En esta atmósfera y este modo de relación, hubo nuevas oportunidades de pensar


en cómo la conducta de Harriet provocaba las reacciones de los otros. Cuando
nos unimos para criticar a sus amigos y colegas (con imparcialidad, espero),
pudimos hablar con mayor libertad sobre el papel de la Sra. J, un proceso que
amplió su sentimiento de agencia al tiempo que desarrollaba un cierto insight.
También llegó a practicar una especie de observación de las otras mentes, que le
ofreció alguna alternativa a su inversión más solipsista y y paranoide de su
autocrítica persecutoria, dominada como estaba por la proyección. En general,
esto amplió el sentimiento de un proceso auténticamente diádico en lugar de un
mundo interpersonal cerrado, persecutorio y despojado. Las cosas se estaban
haciendo algo menos binarias, un poco más intersubjetivas, un poco menos
proyectivas y alienantes. El espacio de la metáfora de Juana de Arco estaba
migrando hacia la realidad actual, de modo que pudiéramos hablar realmente
de Harriet.

Esto se elaboró mientras la Sra. J se implicó como jefa exitosa y respetada en una
reorganización de su lugar de trabajo. A veces con mi ayuda, a veces sola,
elaboraba estrategias acerca de los adversarios de los que anticipaba que
pudieran acusarla en lugar de enredarse en protestas masoquistas, puramente
proyectivas. Aunque generalmente era parco en dar consejos estratégicos, la
ayudé a ordenar las cuestiones tácticas, y presté una cuidadosa atención a cómo
podía cruzarse en su camino la tendencia a sentirse agraviada de un modo
autorreferencial, a “tomarse las cosas como algo personal”. En general, estaba
menos acuciada por la presión a proyectar y luego responder de forma antagónica
a su dura autocrítica, de la cual se estaba haciendo, en cierto modo, más
consciente.

Dolor, diferenciación, integración

Según la Sra. J fue siendo más capaz de pensar en las debilidades de sus amigos
y colegas y en las suyas, también fue más capaz de afirmarse eficientemente,
persiguiendo placeres postergados durante mucho tiempo y adoptando posiciones
más directas y explícitas con los otros. Finalmente consiguió un trabajo más
atractivo que le permitía más libertad personal y donde sus capacidades le daban
más ímpetu para negociar un mejor acuerdo para ella. Se tomaba vacaciones más
largas e imaginativas y comenzó nuevas amistades en las que se respetaban sus
deseos. Celebraba con entusiasmo su nuevo sentimiento de agencia; a veces
corría el riesgo de alienar a personas con las que había sido amistosa. Esto, en la
práctica, significaba que a veces iba demasiado lejos, y cuando me preguntaba, le
hacía saber que eso era lo que yo pensaba. Ahora podía tolerar la crítica sin
sentirse obligada a atacar a quien la hacía. En este clima, se hizo más posible
vincular esta asertividad exagerada con sus angustias, con su sentimiento de que
no podría encontrar una respuesta a sus deseos, porque nunca la tuvo. Este
insight construyó una sinergia con su éxito cada vez mayor a la hora de negociar
situaciones interpersonales y profesionales.

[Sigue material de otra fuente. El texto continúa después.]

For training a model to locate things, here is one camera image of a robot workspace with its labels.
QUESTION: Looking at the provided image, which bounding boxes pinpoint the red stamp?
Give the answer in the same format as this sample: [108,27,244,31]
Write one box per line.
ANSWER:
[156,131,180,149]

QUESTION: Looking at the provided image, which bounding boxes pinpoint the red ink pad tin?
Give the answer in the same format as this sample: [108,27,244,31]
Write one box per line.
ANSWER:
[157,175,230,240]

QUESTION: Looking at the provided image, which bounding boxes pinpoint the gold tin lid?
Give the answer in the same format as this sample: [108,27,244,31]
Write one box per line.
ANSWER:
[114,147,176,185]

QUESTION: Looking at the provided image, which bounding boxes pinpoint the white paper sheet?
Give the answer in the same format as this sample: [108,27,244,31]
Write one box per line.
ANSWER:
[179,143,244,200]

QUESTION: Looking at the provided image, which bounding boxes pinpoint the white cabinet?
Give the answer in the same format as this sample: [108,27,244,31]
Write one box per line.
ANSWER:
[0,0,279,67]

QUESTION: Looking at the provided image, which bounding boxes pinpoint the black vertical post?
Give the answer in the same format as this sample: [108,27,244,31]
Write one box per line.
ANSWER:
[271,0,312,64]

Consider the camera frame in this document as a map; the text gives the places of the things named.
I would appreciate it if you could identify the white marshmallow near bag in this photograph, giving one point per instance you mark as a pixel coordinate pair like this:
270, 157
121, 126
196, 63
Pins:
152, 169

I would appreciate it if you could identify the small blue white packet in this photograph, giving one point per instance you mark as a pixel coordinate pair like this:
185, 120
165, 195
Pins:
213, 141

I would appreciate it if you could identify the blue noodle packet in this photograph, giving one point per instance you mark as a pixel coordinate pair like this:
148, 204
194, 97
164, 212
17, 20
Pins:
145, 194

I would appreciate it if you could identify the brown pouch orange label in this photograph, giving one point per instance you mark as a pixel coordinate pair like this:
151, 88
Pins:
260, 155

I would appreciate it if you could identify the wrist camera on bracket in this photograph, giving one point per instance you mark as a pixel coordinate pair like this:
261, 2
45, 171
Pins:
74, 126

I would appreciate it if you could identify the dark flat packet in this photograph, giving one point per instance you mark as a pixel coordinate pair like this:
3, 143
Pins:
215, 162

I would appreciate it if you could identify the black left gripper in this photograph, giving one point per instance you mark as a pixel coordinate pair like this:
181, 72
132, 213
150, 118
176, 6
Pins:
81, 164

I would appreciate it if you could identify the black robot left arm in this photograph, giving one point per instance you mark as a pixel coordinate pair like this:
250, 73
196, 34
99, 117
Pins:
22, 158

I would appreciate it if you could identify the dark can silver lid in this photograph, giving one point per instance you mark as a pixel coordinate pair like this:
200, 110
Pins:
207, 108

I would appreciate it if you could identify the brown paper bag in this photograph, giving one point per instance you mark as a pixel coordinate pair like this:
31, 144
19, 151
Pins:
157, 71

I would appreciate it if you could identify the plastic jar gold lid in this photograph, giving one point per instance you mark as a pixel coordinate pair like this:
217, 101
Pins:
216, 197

Aunque hubo muchas situaciones de este tipo, esto era más conmovedor y
potente en la relación que estaba desarrollando con su hermano. Excluyendo otros
desarrollos, ahora describo ésta en detalle, haciendo algunas observaciones sobre
el vínculo en el dolor, la internalización, la integración personal y el desarrollo de la
mentalización. Aunque Harriet se había sentido durante mucho tiempo herida y
enfadada con su hermano, había mantenido el contacto, visitándolo siempre que
volvía a su ciudad de origen, donde él seguía viviendo. Cuando él padeció una
enfermedad que potencialmente ponía su vida en riesgo, ella le ofreció consejos
basándose en la pericia adquirida cuando un amigo atravesó una enfermedad
similar. Aunque su hermano y su familia le dijeron que ellos tenían un enfoque
diferente, ella insistió y él finalmente dejó de devolverle las llamadas y los emails,
al igual que hicieron sus hijos, con los que ella había tenido una estrecha relación.
Se le informó de que la enfermedad no sería fatal de forma inmediata, pero por lo
demás se cortó la línea que la unía con todos los que representaban sus últimos
vínculos de sangre con su familia de origen.

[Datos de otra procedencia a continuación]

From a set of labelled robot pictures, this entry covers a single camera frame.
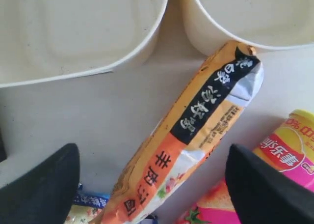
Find blue instant noodle packet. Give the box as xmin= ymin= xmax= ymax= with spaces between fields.
xmin=69 ymin=182 xmax=158 ymax=224

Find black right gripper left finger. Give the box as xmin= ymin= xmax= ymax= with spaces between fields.
xmin=0 ymin=143 xmax=80 ymax=224

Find orange instant noodle packet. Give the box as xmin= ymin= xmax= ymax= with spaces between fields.
xmin=93 ymin=41 xmax=263 ymax=224

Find pink Lay's chip can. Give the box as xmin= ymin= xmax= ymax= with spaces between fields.
xmin=176 ymin=109 xmax=314 ymax=224

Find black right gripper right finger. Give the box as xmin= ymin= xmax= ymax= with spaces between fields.
xmin=225 ymin=144 xmax=314 ymax=224

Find cream bin circle mark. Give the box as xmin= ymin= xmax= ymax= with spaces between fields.
xmin=180 ymin=0 xmax=314 ymax=55

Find cream bin square mark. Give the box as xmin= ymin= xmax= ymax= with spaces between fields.
xmin=0 ymin=0 xmax=168 ymax=88

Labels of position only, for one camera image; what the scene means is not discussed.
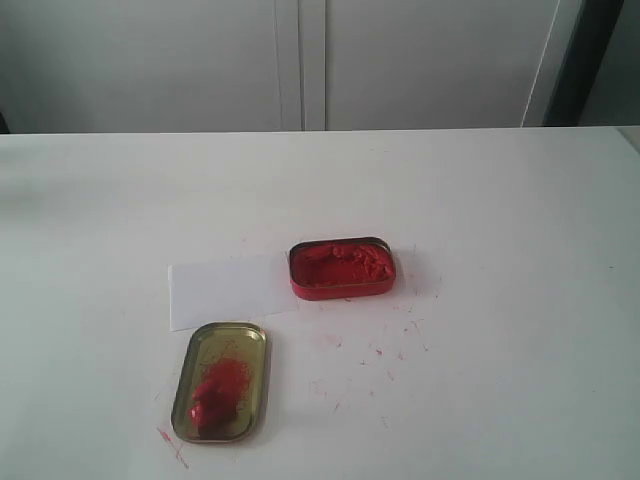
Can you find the red plastic stamp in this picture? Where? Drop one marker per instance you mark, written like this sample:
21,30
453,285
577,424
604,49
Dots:
215,402

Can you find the red ink pad tin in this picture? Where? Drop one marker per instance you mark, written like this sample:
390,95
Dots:
341,268

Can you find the white paper sheet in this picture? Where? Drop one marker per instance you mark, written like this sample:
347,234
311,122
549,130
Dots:
228,290

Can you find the gold metal tin lid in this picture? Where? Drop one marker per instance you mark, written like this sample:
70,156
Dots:
237,351

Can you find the dark door frame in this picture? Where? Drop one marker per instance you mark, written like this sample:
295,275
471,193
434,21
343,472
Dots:
598,82

Se sintió dolida y enfadada, más porque nunca pensó que podía haberse tomado
libertades o que habría sido mejor tener en cuenta el carácter rebelde de su
hermano, del que ella era consciente, a la hora de enfocar este asunto. Pero
según pasaba el tiempo se asombró de que su propio orgullo le hubiera bloqueado
el camino. Tiempo después, supo que la enfermedad de su hermano había
empeorado, y lo llamó para decir que iba a estar por la zona y que esperaba poder
visitarlo.

Para su sorpresa, él la llamó a la brevedad y le agradeció tiernamente su llamada.

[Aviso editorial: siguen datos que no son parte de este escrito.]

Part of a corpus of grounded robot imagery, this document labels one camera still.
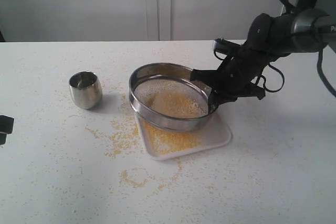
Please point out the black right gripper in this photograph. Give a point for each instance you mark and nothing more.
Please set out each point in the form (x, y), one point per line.
(232, 79)

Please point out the round stainless steel sieve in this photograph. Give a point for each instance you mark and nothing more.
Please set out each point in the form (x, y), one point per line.
(150, 79)

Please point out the stainless steel cup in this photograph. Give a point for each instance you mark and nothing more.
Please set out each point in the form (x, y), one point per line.
(85, 89)

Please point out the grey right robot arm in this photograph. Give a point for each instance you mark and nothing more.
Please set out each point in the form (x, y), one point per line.
(269, 39)

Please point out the yellow and white grain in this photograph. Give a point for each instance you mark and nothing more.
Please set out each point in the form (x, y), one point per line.
(176, 105)

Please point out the yellow sieved grain pile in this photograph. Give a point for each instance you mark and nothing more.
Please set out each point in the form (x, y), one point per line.
(166, 142)

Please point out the white plastic tray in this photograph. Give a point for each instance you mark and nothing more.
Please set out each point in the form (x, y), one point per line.
(216, 133)

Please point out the white cabinet doors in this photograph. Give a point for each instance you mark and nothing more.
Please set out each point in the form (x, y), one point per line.
(130, 20)

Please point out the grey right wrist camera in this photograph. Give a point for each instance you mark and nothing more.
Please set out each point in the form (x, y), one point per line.
(224, 47)

Dejando atónita a Harriet, le dijo cuánto la había echado de menos, a pesar del
mucho dolor que había entre ambos. Añadió que siempre pensó que ella llamaría
y se disculparía y que no se daba cuenta de lo fuerte que ella era. Ambos eran
realmente testarudos y él le dijo “es de familia”. Harriet se mostró igualmente
comunicativa y viajó para verlo. El Sr. J continuó ablandándose dado que
contemplaba la muerte, y en conversaciones posteriores él le dijo a Harriet que
estaba recordando alguna de las cosas tan crueles que le había hecho y que lo
lamentaba. Este extraordinario giro de los acontecimientos fue bastante
conmovedor, ofreciendo reconocimiento, reparación y un sentimiento aún más
amplificado de que las relaciones interpersonales podían resultar en cierta justicia
y reconciliación.

Según el Sr. J se ponía más enfermo, las cosas se hicieron aún más
conmovedoras. El recuerdo y la gratitud se mezclaban con el dolor, el enfado y el
arrepentimiento, tanto por la pérdida actual como por el modo en que el pasado
limitó quién habría podido ser Harriet y quién había sido. Hizo muchos vínculos
inesperados entre el presente y el pasado, incluyendo el preguntarse, de un modo
emocionalmente convincente, si había buscado en su socarrón y cruel marido un
eco de su hermano, de quien siempre buscó protección infructuosamente. Con el
tiempo, el tono de su discurso sobre su hermano y su familia estuvo marcado por
una satisfacción apropiadamente controlada, según avanzaba el mutuo
reconocimiento y la reconciliación, pero siempre mezclada con la resignación y
melancolía por lo que no iba a ser, una complejidad de emoción que rara vez se
había visto en Harriet. (Ver Mitchell, 2000, y Dent, en preparación, para una
exploración de analistas que han pasado por algo las relaciones entre hermanos).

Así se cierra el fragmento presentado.